De acordo com Cristiano Prado, assessor adjunto de Pesquisas Econômicas da Firjan, os principais motivos para a estagnação são os altos patamares dos juros básicos no país e a expressiva queda do dólar ao longo de todo o último ano.
- Não podemos ignorar a influência do dólar sobre a decisão do industrial de exportar a sua produção - ressalta.
Para ele, no entanto, é importante lembrar que o patamar de 24,5% é o maior desde o início da série histórica, em 1996.
- A estagnação é normal depois de primeiro impulso que levou ao recorde.
Analisando-se os 23 ramos industriais pesquisados, nota-se que apenas 10 aumentaram o IFPE em relação ao segundo trimestre.
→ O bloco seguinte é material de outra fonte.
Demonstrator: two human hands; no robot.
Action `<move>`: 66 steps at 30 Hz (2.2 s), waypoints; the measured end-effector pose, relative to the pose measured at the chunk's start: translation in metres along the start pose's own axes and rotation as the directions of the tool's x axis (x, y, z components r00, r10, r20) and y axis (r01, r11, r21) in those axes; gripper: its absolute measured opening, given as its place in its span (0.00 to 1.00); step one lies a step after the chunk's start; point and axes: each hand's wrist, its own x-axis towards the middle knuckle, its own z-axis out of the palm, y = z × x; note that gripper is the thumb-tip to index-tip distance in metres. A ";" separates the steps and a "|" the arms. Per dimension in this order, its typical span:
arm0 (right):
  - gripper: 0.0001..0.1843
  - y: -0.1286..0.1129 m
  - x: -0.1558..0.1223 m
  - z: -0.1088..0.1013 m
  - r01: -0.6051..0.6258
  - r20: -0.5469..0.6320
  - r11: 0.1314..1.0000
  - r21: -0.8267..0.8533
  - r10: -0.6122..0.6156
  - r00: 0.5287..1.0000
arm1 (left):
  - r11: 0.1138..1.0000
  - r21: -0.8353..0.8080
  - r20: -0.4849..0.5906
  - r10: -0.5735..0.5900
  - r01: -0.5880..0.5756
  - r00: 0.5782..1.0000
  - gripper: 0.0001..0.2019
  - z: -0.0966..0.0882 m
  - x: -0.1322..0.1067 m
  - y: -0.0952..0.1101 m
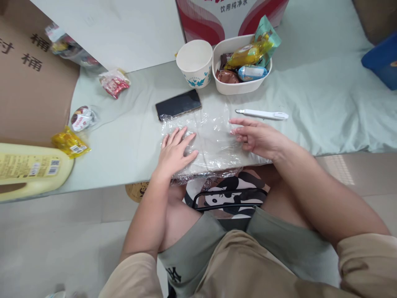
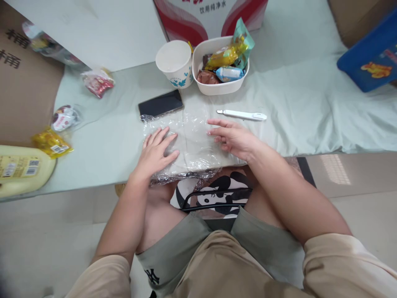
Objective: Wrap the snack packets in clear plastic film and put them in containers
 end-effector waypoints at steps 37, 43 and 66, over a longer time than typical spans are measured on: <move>0.26 0.002 0.007 -0.010 0.185 -0.057 0.981 -0.060 -0.188 0.980 | 1.000 -0.015 0.001 0.018 -0.018 1.000 0.29 0.001 0.000 -0.001; 0.23 -0.003 0.010 -0.019 0.307 -0.215 0.904 -0.297 -0.377 0.901 | 1.000 -0.014 -0.005 0.007 -0.007 1.000 0.28 0.000 0.001 0.001; 0.54 0.016 -0.019 -0.007 0.052 0.214 0.864 -0.501 0.065 0.975 | 0.998 -0.013 -0.091 -0.058 0.057 0.994 0.31 0.003 0.002 -0.011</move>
Os principais avanços foram de Couros e Calçados, de 58% para 59,2%, e Veículos Automotores, de 29,7% para 30,8%. Com o resultado até setembro, este último setor entrou no grupo dos altos IFPEs, por exportar mais de 30% da produção.
As principais quedas no terceiro trimestre foram de Material Eletrônico e de Aparelhos e Equipamentos de Comunicação, que recuou de 15,9% para 14,3%, e de Artigos de Mobiliário, que passou de 20,6% para 19,9%.